## Exercise objective
Give back an exact copy of the lines below, from the first through the line with "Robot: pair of"; please stop there.

## Given information
::::::

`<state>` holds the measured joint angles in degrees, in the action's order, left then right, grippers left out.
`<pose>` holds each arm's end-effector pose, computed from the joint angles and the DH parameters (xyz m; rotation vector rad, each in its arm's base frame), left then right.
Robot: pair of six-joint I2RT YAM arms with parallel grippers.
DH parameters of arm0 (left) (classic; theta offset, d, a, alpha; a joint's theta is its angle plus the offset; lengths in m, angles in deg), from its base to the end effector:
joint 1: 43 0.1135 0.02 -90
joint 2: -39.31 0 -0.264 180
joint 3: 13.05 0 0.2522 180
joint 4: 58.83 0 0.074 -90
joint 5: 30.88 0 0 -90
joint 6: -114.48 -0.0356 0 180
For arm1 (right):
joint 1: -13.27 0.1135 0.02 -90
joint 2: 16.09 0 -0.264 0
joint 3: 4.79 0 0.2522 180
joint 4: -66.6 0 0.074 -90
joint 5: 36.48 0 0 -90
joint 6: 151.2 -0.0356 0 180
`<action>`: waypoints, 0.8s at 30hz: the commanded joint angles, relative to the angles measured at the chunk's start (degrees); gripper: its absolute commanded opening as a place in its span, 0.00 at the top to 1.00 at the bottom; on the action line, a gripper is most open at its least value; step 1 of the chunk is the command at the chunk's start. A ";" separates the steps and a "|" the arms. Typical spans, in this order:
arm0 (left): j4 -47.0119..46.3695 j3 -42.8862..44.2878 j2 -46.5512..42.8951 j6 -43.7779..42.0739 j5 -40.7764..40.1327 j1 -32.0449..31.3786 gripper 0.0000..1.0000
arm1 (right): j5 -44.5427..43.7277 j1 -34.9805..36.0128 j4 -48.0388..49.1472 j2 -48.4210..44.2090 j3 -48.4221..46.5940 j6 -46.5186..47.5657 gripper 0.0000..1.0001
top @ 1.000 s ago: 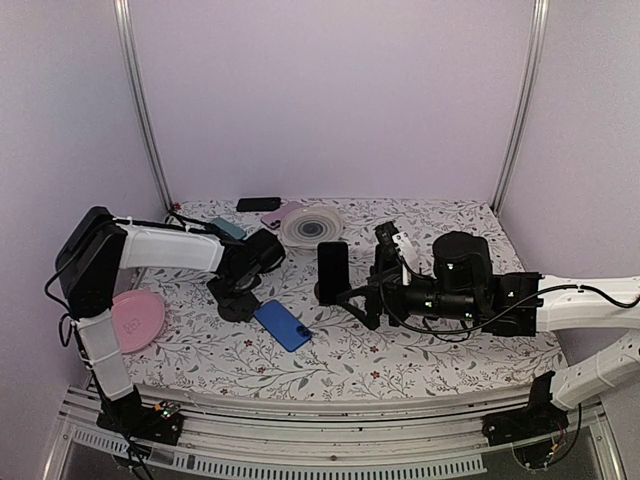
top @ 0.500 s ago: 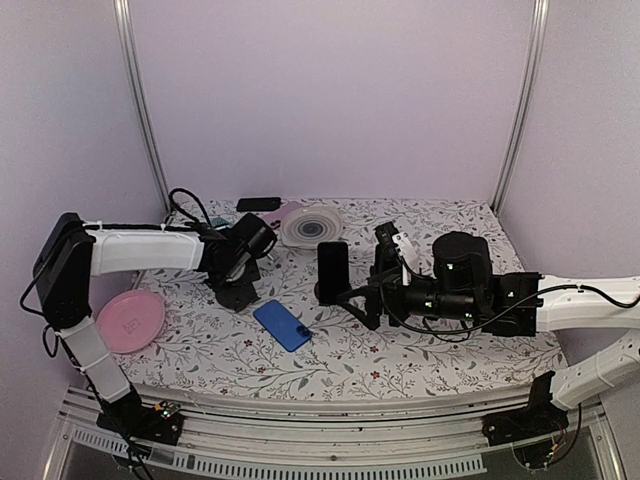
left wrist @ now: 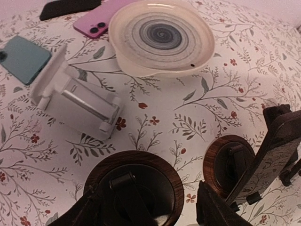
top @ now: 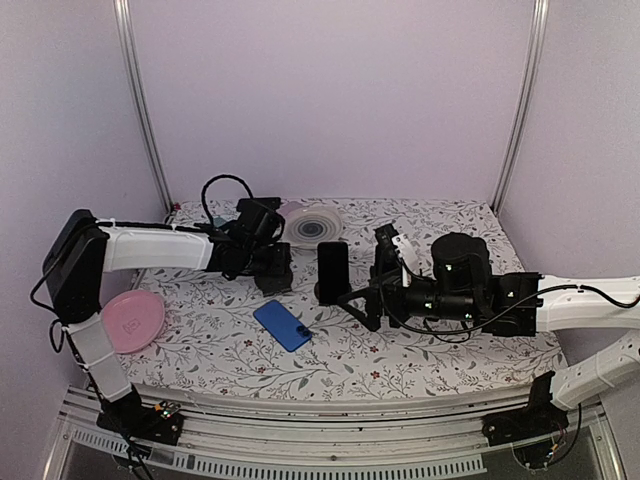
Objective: Place the phone on the phone stand
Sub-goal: Place the phone stand at the center of the board.
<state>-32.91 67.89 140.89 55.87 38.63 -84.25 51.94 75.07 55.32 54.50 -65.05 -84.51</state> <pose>0.2960 -0.2430 0.2053 0.0330 2.3279 -0.2097 0.1342 0.2483 0.2769 -0.6644 1.9621 0.9308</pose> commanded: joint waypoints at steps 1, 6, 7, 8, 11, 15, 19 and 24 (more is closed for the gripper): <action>-7.48 4.24 4.83 -8.51 7.77 -0.31 0.58 | -1.42 -0.29 -1.54 -0.23 -1.55 0.20 0.01; -8.39 6.69 8.31 -9.39 8.36 0.14 0.58 | -1.97 -0.28 -2.06 -0.61 -1.54 0.02 0.01; -8.67 6.80 8.69 -9.50 8.58 0.45 0.58 | -2.06 -0.28 -2.08 -0.62 -1.54 0.02 0.01; -8.91 6.97 9.10 -9.63 9.15 0.86 0.58 | -2.10 -0.28 -2.13 -0.63 -1.56 -0.05 0.01; -9.76 7.66 10.41 -10.20 11.32 2.25 0.58 | -2.11 -0.28 -2.16 -0.47 -1.59 -0.24 0.01; -9.98 8.84 13.39 -11.12 12.53 3.84 0.58 | -2.00 -0.30 -2.20 -0.28 -1.80 -0.41 0.01; -10.06 9.48 15.18 -11.40 14.23 6.19 0.58 | -2.15 -0.29 -2.22 -0.36 -2.00 -0.42 0.01; -9.70 9.92 16.53 -12.37 14.50 9.38 0.59 | -2.10 -0.28 -2.17 -0.36 -2.18 -0.54 0.01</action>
<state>-41.61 76.46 156.23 45.21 52.57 -77.89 50.65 75.07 53.24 54.48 -65.09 -84.55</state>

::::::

## Exercise result
`<state>` holds the measured joint angles in degrees, in the action's order, left then right, grippers left out.
`<pose>` holds each arm's end-effector pose, computed from the joint angles and the DH parameters (xyz m; rotation vector rad, each in its arm's base frame), left then right.
Robot: pair of six-joint I2RT YAM arms with parallel grippers.

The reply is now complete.